:: Entries provided ::

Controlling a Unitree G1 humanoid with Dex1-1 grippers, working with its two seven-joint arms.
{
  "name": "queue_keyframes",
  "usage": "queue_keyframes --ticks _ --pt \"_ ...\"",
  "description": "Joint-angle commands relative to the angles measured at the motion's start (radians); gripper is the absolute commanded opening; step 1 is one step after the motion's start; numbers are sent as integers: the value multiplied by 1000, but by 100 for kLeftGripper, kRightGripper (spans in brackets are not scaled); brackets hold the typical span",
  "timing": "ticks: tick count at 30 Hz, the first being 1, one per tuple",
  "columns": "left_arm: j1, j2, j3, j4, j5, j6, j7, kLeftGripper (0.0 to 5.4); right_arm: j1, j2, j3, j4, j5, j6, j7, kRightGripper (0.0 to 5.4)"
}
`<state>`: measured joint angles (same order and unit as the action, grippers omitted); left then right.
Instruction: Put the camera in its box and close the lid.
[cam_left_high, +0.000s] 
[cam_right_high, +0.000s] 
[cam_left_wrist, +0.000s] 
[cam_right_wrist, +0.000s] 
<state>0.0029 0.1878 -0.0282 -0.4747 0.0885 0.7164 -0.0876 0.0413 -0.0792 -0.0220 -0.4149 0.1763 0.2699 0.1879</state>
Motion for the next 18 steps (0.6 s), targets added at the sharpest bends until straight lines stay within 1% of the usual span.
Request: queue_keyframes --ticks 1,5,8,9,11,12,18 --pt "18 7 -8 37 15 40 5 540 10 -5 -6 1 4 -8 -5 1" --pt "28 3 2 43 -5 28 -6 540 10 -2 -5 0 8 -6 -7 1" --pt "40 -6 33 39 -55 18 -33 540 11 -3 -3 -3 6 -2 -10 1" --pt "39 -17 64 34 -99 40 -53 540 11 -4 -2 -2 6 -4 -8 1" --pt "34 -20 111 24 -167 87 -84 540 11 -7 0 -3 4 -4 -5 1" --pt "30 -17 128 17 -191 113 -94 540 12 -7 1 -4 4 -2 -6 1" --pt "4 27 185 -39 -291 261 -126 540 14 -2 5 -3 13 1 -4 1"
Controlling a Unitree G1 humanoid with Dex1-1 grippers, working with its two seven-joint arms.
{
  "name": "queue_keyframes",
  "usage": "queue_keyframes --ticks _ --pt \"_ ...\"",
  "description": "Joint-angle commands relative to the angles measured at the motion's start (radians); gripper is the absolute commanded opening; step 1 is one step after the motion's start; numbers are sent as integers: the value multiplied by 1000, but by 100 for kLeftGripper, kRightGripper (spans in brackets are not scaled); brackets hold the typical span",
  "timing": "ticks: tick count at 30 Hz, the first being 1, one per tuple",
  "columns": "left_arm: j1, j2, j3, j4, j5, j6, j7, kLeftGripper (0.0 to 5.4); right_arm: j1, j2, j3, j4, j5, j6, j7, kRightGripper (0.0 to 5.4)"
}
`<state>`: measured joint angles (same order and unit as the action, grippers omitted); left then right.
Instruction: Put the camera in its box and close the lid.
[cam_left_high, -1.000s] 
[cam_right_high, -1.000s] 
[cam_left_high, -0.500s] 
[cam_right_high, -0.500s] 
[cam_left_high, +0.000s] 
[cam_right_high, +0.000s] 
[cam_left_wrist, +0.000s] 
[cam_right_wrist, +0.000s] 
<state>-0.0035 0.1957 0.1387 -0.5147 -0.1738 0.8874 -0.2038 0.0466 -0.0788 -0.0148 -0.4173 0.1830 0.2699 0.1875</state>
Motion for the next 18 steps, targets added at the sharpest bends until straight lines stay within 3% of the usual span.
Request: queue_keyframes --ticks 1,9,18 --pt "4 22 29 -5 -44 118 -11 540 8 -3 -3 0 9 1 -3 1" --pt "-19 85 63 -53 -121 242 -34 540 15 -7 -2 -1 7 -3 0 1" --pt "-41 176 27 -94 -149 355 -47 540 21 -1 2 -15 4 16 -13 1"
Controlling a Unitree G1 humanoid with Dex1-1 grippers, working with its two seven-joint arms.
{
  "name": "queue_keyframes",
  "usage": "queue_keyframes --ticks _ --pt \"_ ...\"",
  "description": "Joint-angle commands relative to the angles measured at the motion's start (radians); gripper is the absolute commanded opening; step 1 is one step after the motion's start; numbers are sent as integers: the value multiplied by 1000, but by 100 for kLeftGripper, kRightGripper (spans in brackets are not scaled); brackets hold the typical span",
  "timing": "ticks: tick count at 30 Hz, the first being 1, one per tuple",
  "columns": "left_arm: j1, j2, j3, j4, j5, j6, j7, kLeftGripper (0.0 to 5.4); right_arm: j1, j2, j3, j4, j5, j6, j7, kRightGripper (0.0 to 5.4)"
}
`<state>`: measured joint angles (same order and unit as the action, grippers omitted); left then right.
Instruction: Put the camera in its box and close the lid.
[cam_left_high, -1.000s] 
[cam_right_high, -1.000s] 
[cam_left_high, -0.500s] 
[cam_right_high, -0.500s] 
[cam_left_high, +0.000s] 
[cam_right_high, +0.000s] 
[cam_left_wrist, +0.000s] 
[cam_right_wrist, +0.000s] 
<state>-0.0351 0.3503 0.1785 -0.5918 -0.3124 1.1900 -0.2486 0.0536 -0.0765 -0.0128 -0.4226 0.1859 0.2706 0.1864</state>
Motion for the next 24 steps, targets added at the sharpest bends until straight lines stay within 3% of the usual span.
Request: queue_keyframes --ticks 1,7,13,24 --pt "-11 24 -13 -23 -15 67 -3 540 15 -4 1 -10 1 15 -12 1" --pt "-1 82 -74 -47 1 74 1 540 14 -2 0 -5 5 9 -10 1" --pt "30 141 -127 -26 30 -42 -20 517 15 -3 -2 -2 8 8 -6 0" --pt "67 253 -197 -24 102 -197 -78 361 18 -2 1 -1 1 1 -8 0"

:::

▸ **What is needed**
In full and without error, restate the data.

▸ **Response to the task**
Controlling a Unitree G1 humanoid with Dex1-1 grippers, working with its two seven-joint arms.
{
  "name": "queue_keyframes",
  "usage": "queue_keyframes --ticks _ --pt \"_ ...\"",
  "description": "Joint-angle commands relative to the angles measured at the motion's start (radians); gripper is the absolute commanded opening; step 1 is one step after the motion's start; numbers are sent as integers: the value multiplied by 1000, but by 100 for kLeftGripper, kRightGripper (spans in brackets are not scaled); brackets hold the typical span",
  "timing": "ticks: tick count at 30 Hz, the first being 1, one per tuple",
  "columns": "left_arm: j1, j2, j3, j4, j5, j6, j7, kLeftGripper (0.0 to 5.4); right_arm: j1, j2, j3, j4, j5, j6, j7, kRightGripper (0.0 to 5.4)"
}
`<state>`: measured joint angles (same order and unit as the action, grippers omitted); left then right.
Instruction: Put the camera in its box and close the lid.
[cam_left_high, +0.000s] 
[cam_right_high, +0.000s] 
[cam_left_wrist, +0.000s] 
[cam_right_wrist, +0.000s] 
<state>0.0029 0.1878 -0.0282 -0.4747 0.0885 0.7164 -0.0876 0.0413 -0.0792 -0.0220 -0.4149 0.1763 0.2699 0.1879</state>
Motion for the next 18 steps (0.6 s), targets added at the sharpest bends until straight lines stay within 1% of the usual span.
Request: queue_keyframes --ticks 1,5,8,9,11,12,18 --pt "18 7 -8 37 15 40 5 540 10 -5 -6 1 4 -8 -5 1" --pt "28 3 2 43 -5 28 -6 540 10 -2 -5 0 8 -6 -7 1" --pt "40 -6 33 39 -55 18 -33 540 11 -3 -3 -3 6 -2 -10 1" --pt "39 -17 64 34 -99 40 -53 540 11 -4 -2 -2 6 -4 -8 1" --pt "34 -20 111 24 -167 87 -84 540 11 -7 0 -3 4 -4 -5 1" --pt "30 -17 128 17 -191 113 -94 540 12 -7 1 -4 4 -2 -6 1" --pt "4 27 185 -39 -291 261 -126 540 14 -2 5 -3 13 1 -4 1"
Controlling a Unitree G1 humanoid with Dex1-1 grippers, working with its two seven-joint arms.
{
  "name": "queue_keyframes",
  "usage": "queue_keyframes --ticks _ --pt \"_ ...\"",
  "description": "Joint-angle commands relative to the angles measured at the motion's start (radians); gripper is the absolute commanded opening; step 1 is one step after the motion's start; numbers are sent as integers: the value multiplied by 1000, but by 100 for kLeftGripper, kRightGripper (spans in brackets are not scaled); brackets hold the typical span",
  "timing": "ticks: tick count at 30 Hz, the first being 1, one per tuple",
  "columns": "left_arm: j1, j2, j3, j4, j5, j6, j7, kLeftGripper (0.0 to 5.4); right_arm: j1, j2, j3, j4, j5, j6, j7, kRightGripper (0.0 to 5.4)"
}
`<state>`: measured joint angles (same order and unit as the action, grippers omitted); left then right.
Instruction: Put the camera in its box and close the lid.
[cam_left_high, -1.000s] 
[cam_right_high, -1.000s] 
[cam_left_high, -0.500s] 
[cam_right_high, -0.500s] 
[cam_left_high, +0.000s] 
[cam_right_high, +0.000s] 
[cam_left_wrist, +0.000s] 
[cam_right_wrist, +0.000s] 
<state>-0.0035 0.1957 0.1387 -0.5147 -0.1738 0.8874 -0.2038 0.0466 -0.0788 -0.0148 -0.4173 0.1830 0.2699 0.1875</state>
Motion for the next 18 steps, targets added at the sharpest bends until straight lines stay within 3% of the usual span.
Request: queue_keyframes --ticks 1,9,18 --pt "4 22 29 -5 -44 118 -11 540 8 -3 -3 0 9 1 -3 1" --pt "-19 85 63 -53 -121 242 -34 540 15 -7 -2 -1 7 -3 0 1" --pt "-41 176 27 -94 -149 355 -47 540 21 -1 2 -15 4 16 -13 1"
Controlling a Unitree G1 humanoid with Dex1-1 grippers, working with its two seven-joint arms.
{
  "name": "queue_keyframes",
  "usage": "queue_keyframes --ticks _ --pt \"_ ...\"",
  "description": "Joint-angle commands relative to the angles measured at the motion's start (radians); gripper is the absolute commanded opening; step 1 is one step after the motion's start; numbers are sent as integers: the value multiplied by 1000, but by 100 for kLeftGripper, kRightGripper (spans in brackets are not scaled); brackets hold the typical span",
  "timing": "ticks: tick count at 30 Hz, the first being 1, one per tuple",
  "columns": "left_arm: j1, j2, j3, j4, j5, j6, j7, kLeftGripper (0.0 to 5.4); right_arm: j1, j2, j3, j4, j5, j6, j7, kRightGripper (0.0 to 5.4)"
}
`<state>`: measured joint angles (same order and unit as the action, grippers omitted); left then right.
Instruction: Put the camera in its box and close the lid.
[cam_left_high, -1.000s] 
[cam_right_high, -1.000s] 
[cam_left_high, -0.500s] 
[cam_right_high, -0.500s] 
[cam_left_high, +0.000s] 
[cam_right_high, +0.000s] 
[cam_left_wrist, +0.000s] 
[cam_right_wrist, +0.000s] 
<state>-0.0351 0.3503 0.1785 -0.5918 -0.3124 1.1900 -0.2486 0.0536 -0.0765 -0.0128 -0.4226 0.1859 0.2706 0.1864</state>
Motion for the next 24 steps, targets added at the sharpest bends until straight lines stay within 3% of the usual span.
Request: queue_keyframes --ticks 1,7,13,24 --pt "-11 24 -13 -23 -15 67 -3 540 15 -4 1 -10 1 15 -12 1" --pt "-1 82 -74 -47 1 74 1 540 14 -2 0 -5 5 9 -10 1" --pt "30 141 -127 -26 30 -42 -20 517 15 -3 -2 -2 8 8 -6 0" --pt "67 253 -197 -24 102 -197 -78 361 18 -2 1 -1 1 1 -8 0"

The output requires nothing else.